**THE TASK:** Stopping at the line that holds "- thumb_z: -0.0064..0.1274", repeat the lines below exactly, starting from the very first and including that final line.

**DATA BLOCK:**
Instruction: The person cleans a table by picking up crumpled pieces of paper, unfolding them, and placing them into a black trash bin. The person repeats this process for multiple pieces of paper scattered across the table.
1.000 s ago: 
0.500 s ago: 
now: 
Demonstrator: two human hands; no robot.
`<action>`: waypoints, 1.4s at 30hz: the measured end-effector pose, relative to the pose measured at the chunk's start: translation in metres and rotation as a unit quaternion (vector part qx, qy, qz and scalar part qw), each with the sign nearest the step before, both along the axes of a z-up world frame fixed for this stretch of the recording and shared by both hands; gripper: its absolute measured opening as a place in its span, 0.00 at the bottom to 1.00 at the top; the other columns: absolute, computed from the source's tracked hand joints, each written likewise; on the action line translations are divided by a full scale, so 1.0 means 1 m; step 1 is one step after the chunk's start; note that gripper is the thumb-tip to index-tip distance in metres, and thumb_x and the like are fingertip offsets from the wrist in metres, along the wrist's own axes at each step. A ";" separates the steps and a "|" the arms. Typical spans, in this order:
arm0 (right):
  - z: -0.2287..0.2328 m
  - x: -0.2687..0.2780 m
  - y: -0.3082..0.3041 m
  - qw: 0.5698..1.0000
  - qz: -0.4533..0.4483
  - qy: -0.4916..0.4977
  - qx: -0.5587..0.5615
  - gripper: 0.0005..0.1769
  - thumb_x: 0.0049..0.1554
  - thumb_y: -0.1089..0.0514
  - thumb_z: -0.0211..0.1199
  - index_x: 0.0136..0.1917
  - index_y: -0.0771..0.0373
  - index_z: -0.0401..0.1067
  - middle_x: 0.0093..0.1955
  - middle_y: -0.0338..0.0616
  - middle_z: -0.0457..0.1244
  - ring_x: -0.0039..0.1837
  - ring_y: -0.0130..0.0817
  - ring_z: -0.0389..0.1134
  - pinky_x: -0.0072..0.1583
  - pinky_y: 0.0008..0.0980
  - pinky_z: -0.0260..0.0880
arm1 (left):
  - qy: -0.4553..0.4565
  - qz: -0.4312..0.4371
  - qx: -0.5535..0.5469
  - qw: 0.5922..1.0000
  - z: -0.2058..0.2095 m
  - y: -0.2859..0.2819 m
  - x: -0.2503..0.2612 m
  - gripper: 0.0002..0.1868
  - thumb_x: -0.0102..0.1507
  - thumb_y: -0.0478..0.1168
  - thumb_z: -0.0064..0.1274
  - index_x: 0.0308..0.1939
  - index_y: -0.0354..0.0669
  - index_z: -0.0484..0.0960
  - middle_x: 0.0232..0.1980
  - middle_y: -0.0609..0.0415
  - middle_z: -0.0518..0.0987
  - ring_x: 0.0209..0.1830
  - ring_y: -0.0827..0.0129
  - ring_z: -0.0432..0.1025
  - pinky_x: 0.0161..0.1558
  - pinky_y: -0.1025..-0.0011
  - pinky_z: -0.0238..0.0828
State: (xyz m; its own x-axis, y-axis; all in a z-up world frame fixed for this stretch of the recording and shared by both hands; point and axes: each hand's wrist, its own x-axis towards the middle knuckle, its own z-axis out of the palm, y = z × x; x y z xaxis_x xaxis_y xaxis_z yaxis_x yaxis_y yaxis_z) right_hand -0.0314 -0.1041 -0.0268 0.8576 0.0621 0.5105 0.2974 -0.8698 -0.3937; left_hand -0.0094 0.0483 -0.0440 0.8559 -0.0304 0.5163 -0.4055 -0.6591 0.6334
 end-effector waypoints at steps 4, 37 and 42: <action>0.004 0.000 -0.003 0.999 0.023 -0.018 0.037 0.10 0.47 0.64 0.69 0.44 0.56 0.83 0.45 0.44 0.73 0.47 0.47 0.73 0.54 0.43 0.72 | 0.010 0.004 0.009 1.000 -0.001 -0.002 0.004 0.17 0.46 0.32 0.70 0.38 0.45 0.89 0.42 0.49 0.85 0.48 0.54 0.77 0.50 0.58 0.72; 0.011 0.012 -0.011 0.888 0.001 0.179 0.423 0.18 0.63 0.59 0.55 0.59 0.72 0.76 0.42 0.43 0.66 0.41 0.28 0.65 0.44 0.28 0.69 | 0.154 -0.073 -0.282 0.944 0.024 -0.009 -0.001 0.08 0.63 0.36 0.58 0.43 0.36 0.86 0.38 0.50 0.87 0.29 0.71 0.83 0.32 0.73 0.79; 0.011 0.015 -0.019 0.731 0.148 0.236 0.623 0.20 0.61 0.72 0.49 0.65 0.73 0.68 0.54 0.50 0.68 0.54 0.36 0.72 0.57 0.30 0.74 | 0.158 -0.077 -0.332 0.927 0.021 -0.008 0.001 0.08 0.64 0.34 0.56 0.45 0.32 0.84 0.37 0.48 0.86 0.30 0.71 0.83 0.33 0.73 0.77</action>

**TASK OUTPUT:**
Instruction: The person cleans a table by picking up crumpled pieces of paper, unfolding them, and placing them into a black trash bin. The person repeats this process for multiple pieces of paper scattered across the table.
1.000 s ago: 
0.500 s ago: 
now: 
Demonstrator: two human hands; no robot.
`<action>`: waypoints, 1.4s at 30hz: the measured end-effector pose, relative to the pose measured at the chunk's start: translation in metres and rotation as a unit quaternion (vector part qx, qy, qz and scalar part qw), each with the sign nearest the step before, both along the axes of a z-up world frame fixed for this stretch of the recording and shared by both hands; gripper: its absolute measured opening as a place in its span, 0.00 at the bottom to 1.00 at the top; the other columns: absolute, computed from the source's tracked hand joints, each written likewise; on the action line translations are divided by a full scale, so 1.0 means 1 m; step 1 is one step after the chunk's start; note that gripper is the thumb-tip to index-tip distance in metres, and thumb_x and the like are fingertip offsets from the wrist in metres, along the wrist's own axes at each step. A ";" separates the steps and a "|" the arms. Typical spans, in this order:
arm0 (right):
  - z: -0.2287..0.2328 m
  - x: -0.2687..0.2780 m
  - y: -0.3082..0.3041 m
  - qw: 0.5698..1.0000
  - qz: -0.4533..0.4483
  - qy: -0.4916..0.4977
  - qx: -0.5587..0.5615
  - gripper: 0.0005..0.1769
  - thumb_x: 0.0049..0.1554
  - thumb_y: -0.1089..0.0514
  - thumb_z: -0.0211..0.1199
  - index_x: 0.0136..0.1917
  - index_y: -0.0771..0.0373
  - index_z: -0.0401..0.1067
  - middle_x: 0.0093..0.1955
  - middle_y: -0.0338..0.0616
  - middle_z: -0.0457..0.1244
  - ring_x: -0.0039..0.1837
  - ring_y: -0.0130..0.0817
  - ring_z: -0.0389..0.1134
  - pinky_x: -0.0072..0.1583
  - pinky_y: 0.0008..0.0980
  - pinky_z: -0.0260..0.0880
arm1 (left):
  - qy: -0.4553..0.4565
  - qz: -0.4312..0.4371
  - qx: -0.5535..0.5469
  - qw: 0.5922..1.0000
  - z: -0.2058..0.2095 m
  - y: -0.2859..0.2819 m
  - x: -0.2503..0.2612 m
  - gripper: 0.0002..0.1868
  - thumb_x: -0.0102..0.1507
  - thumb_y: -0.0478..0.1168
  - thumb_z: -0.0064..0.1274

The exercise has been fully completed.